Mathematical optimisation of multilayer piezoelectric devices with non-uniform layer thicknesses by simulated annealing

We report a theoretical investigation of multilayer piezoelectric structures with non-uniform layer thicknesses. Our results come from a study of such structures using computer code based on solving the one-dimensional wave equation by matrix manipulation and validation using finite element analysis. We first show how structures with nonuniform layer thicknesses generate even harmonics in their frequency response as well as the odd harmonics generated by devices with uniform layer thicknesses. We have found that control can be exerted over the complete frequency response by appropriate choice of layer thickness. However, for most transducer configurations, the relationship between frequency response and layer thicknesses is very complicated.
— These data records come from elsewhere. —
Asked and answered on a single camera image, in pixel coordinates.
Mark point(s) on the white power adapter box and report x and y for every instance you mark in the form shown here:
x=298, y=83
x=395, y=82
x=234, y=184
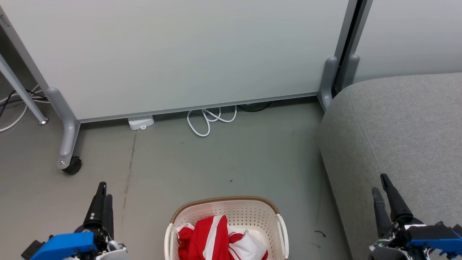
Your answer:
x=140, y=122

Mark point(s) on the narrow white partition panel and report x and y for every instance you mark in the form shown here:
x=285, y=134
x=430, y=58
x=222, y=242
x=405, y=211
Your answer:
x=408, y=36

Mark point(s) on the cream perforated laundry basket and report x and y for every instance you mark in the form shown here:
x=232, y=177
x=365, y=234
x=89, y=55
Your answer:
x=231, y=216

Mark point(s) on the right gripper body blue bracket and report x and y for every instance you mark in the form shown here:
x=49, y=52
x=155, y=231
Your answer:
x=429, y=236

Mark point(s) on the red and white garment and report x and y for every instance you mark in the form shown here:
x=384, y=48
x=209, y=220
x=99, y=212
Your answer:
x=213, y=242

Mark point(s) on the small black curled tie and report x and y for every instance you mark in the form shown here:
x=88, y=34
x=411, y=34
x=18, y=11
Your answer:
x=320, y=233

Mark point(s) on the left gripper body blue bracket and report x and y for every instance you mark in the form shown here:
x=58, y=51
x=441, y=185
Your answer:
x=68, y=243

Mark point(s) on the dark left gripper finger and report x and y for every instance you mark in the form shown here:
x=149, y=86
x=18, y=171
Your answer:
x=109, y=213
x=97, y=206

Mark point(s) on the black caster wheel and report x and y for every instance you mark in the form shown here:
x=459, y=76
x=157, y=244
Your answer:
x=73, y=167

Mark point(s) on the grey metal table leg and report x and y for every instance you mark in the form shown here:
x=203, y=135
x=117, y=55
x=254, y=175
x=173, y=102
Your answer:
x=20, y=90

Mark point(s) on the large white partition panel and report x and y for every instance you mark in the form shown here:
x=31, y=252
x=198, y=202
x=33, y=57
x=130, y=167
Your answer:
x=180, y=54

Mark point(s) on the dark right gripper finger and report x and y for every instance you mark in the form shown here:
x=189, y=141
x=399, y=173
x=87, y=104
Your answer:
x=381, y=213
x=396, y=202

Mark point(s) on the grey fabric sofa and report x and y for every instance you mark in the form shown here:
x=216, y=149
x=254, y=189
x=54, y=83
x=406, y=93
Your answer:
x=397, y=137

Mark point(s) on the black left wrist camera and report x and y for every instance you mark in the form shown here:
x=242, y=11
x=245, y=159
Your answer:
x=30, y=250

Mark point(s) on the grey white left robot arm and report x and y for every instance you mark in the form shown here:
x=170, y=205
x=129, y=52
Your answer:
x=113, y=254

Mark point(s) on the grey partition foot with caster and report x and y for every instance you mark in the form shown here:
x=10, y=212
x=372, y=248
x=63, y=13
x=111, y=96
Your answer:
x=66, y=130

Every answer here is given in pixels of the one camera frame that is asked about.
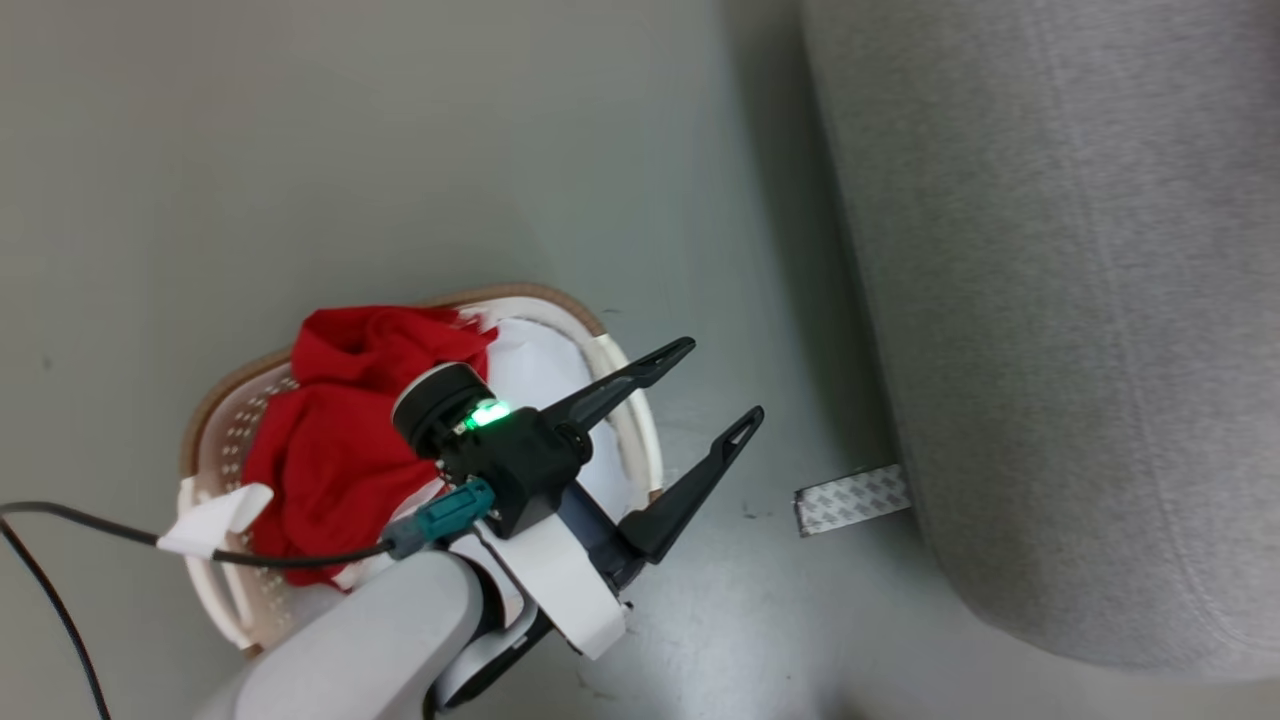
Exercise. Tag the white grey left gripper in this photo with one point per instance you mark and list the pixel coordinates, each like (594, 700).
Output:
(565, 585)

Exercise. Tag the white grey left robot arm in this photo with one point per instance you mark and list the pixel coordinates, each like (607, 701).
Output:
(370, 640)

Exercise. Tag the red garment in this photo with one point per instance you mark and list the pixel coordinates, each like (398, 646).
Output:
(335, 450)

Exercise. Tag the black wrist camera green light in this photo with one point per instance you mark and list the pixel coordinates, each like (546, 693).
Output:
(520, 465)

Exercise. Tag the grey fabric sofa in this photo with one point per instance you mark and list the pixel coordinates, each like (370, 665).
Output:
(1070, 300)

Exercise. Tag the white tape tag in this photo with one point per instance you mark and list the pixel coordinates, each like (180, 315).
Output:
(215, 520)

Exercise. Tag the grey patterned tape strip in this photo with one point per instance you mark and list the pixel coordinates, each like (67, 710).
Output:
(850, 500)

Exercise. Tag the black round wrist flange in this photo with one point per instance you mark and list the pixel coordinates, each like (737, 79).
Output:
(435, 405)

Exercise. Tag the white perforated laundry basket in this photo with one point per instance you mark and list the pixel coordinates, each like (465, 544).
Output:
(225, 440)

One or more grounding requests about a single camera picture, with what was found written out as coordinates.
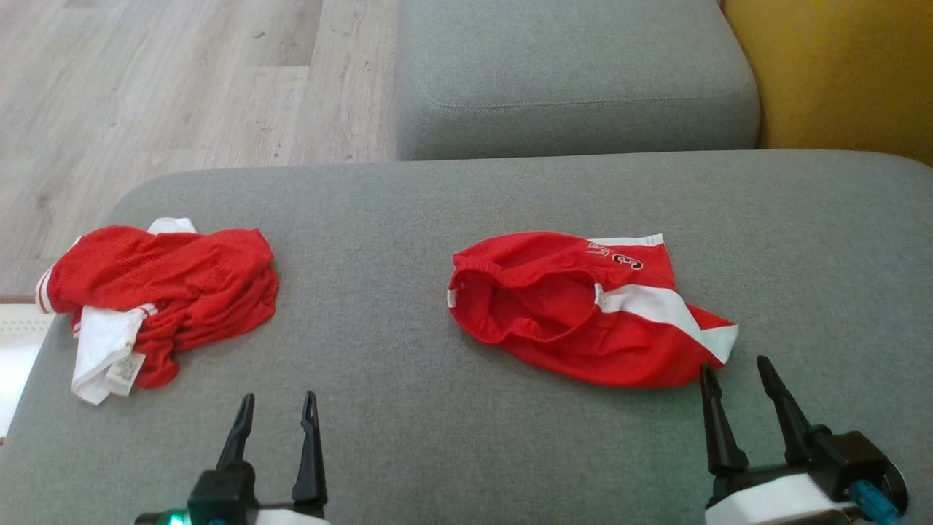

To overcome this, we have investigated the stochastic optimisation technique of simulated annealing. This allows a transducer configuration to be obtained with a desired frequency response expressed as a cost function. The cost function reported here maximises uniformity of the fundamental and second and third harmonics of output pressure, which we have achieved to approximately /spl plusmn/3%. The results are promising and may deliver additional bandwidth for applications in underwater sonar and biomedical imaging. To illustrate their potential, we also describe a three-layer 1-3 connectivity piezocomposite transducer with a strong response extending over the fundamental and first two harmonics.